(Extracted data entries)
# # # # #
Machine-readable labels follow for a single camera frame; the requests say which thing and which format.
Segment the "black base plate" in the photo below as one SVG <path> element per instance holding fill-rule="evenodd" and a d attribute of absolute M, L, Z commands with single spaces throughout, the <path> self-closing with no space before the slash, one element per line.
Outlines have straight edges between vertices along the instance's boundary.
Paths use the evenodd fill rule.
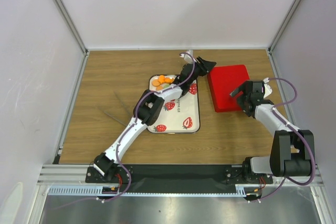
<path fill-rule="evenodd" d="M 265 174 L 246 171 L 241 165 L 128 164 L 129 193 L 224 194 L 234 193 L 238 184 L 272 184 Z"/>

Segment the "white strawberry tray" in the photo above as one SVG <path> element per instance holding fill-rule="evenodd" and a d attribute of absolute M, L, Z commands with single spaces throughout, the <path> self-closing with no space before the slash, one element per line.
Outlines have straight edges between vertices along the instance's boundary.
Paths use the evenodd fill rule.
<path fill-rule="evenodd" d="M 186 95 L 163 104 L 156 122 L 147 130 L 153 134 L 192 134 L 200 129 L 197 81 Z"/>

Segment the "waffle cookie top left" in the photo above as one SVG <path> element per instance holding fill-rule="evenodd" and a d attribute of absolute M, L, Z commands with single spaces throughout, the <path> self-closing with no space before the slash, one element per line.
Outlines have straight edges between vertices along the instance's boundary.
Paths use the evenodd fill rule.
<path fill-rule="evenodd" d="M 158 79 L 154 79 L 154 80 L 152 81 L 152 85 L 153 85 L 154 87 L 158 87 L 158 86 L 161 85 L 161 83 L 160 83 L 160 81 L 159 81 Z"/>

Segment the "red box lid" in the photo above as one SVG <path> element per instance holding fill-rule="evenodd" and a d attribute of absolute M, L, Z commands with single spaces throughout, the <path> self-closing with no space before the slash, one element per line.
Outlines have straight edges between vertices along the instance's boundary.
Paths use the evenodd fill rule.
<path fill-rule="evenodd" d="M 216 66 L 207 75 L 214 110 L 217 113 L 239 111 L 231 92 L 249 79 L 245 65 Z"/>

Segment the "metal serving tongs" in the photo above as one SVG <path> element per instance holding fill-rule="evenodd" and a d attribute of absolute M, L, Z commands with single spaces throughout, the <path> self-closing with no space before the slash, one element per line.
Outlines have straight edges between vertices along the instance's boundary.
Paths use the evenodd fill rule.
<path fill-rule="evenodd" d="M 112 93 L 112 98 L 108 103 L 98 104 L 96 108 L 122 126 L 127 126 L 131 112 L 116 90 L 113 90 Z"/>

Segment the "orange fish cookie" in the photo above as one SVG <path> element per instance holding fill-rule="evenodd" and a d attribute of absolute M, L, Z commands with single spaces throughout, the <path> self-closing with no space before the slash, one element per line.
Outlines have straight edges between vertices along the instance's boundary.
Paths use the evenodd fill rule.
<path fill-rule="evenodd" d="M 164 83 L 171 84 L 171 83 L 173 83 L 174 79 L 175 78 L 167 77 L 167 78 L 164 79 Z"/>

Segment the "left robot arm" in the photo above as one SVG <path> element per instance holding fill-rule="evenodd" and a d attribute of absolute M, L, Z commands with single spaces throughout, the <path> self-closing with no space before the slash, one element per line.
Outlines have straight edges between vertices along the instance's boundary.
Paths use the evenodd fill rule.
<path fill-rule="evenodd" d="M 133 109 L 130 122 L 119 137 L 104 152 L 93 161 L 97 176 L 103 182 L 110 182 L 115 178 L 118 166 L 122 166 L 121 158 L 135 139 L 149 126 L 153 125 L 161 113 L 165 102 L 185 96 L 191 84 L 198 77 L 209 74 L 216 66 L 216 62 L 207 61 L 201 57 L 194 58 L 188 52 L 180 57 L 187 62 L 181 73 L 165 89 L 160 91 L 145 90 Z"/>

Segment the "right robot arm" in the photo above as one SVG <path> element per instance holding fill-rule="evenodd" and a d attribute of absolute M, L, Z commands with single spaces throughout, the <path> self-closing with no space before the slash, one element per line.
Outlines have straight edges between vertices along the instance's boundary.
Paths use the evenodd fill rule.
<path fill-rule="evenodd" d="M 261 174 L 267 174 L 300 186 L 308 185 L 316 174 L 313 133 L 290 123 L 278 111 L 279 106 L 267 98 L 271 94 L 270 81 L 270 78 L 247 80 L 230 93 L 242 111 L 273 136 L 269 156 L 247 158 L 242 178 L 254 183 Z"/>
# # # # #
*DIRECTIONS FOR THIS TASK*
Return, line for line and unchanged, the data from its first line through the line containing "the photo below".

*ANSWER SPACE*
Machine-readable labels follow for a single camera frame; the requests say which thing and which format.
Segment the "black base plate" in the photo below as one SVG <path> element per instance holding fill-rule="evenodd" and a d attribute of absolute M, L, Z commands with single spaces throughout, the <path> self-closing with no space before the slash, one element per line.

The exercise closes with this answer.